Maybe I’m interested in a specific race, say the 5th race at Belmont Park on October 24th 2015, and I want to see horses ordered by their BRIS Power Ranking. Note that I have a raceID field which I could use for this query, but for the sake of being simple and easy to understand, I will use a combination of variables.

Belmont5 = dbGetQuery(con, 'select "Track", "RNum", "RDate", "HName", "PowerRating" from "horse_level_combined" where "Track" = \'BEL\' and "RNum" = 5 and "RDate" = \'20151024\' order by "PowerRating" desc;')

kable(Belmont5)
Track RNum RDate HName PowerRating
BEL 5 20151024 WARRIOROFTHEROSES 134.41
BEL 5 20151024 ROYAL POSSE 131.92
BEL 5 20151024 BEYOND EMPIRE 131.72
BEL 5 20151024 SIOUX 131.52
BEL 5 20151024 SARATOGA SNACKS 131.51
BEL 5 20151024 GOOD LUCK GUS 130.84
BEL 5 20151024 EMPIRE DREAMS 129.64
BEL 5 20151024 JOHANNESBURG SMILE 124.34
BEL 5 20151024 FULL OF MINE 117.66

Conclusion

I populated my database with data from text files, then queried some of the information to demonstrate how you might use the RPostreSQL library.
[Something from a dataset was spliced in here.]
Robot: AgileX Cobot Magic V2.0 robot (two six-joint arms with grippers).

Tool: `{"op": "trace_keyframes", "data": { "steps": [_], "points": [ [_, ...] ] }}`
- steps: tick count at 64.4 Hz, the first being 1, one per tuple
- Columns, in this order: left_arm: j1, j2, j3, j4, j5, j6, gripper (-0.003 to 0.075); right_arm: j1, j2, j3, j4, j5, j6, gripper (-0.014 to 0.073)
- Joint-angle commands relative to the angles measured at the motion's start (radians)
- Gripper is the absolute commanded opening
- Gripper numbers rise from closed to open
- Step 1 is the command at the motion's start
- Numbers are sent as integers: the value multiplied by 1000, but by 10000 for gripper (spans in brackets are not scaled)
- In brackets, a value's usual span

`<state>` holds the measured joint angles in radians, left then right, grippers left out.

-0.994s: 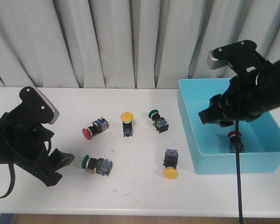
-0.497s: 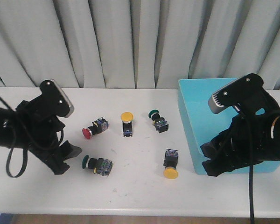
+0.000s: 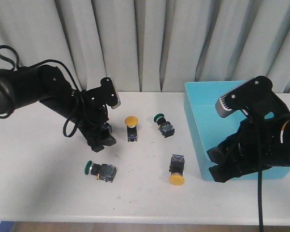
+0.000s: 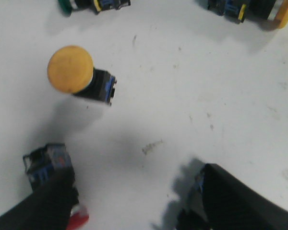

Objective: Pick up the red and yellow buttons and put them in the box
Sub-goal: 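Reach the left gripper to the yellow-capped button and grasp it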

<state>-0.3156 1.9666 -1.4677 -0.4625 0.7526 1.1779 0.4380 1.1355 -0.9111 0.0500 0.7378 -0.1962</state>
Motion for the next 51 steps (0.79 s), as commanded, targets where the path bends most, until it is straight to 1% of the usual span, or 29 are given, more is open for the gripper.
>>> {"op": "trace_keyframes", "data": {
  "steps": [1,6,20,32,45,51],
  "points": [
    [-4,24,-121,-98,19,81,533,-1,-21,-25,5,-55,-14,366],
    [-4,92,-199,-119,39,100,533,-1,-21,-25,5,-55,-14,366],
    [-4,252,-415,-121,92,105,533,-1,-21,-25,5,-55,-14,366],
    [-4,351,-541,-132,106,105,533,-1,-21,-25,5,-56,-13,366],
    [-4,400,-588,-171,110,105,528,-1,-21,-25,5,-59,-13,365],
    [-4,406,-588,-171,111,105,488,-1,-21,-25,5,-59,-13,365]
  ]
}}
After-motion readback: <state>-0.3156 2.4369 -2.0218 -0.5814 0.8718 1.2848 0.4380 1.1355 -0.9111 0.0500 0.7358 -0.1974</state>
This was just a simple excercise, but if my data were 1,000,000 observations instead of a few hundred, then I would run the risk of R crashing every time it does a computation, due to the burden on my computer’s memory. It is important to be comfortable using databases with the analysis software of your choice if you’re doing any projects at an industrial scale.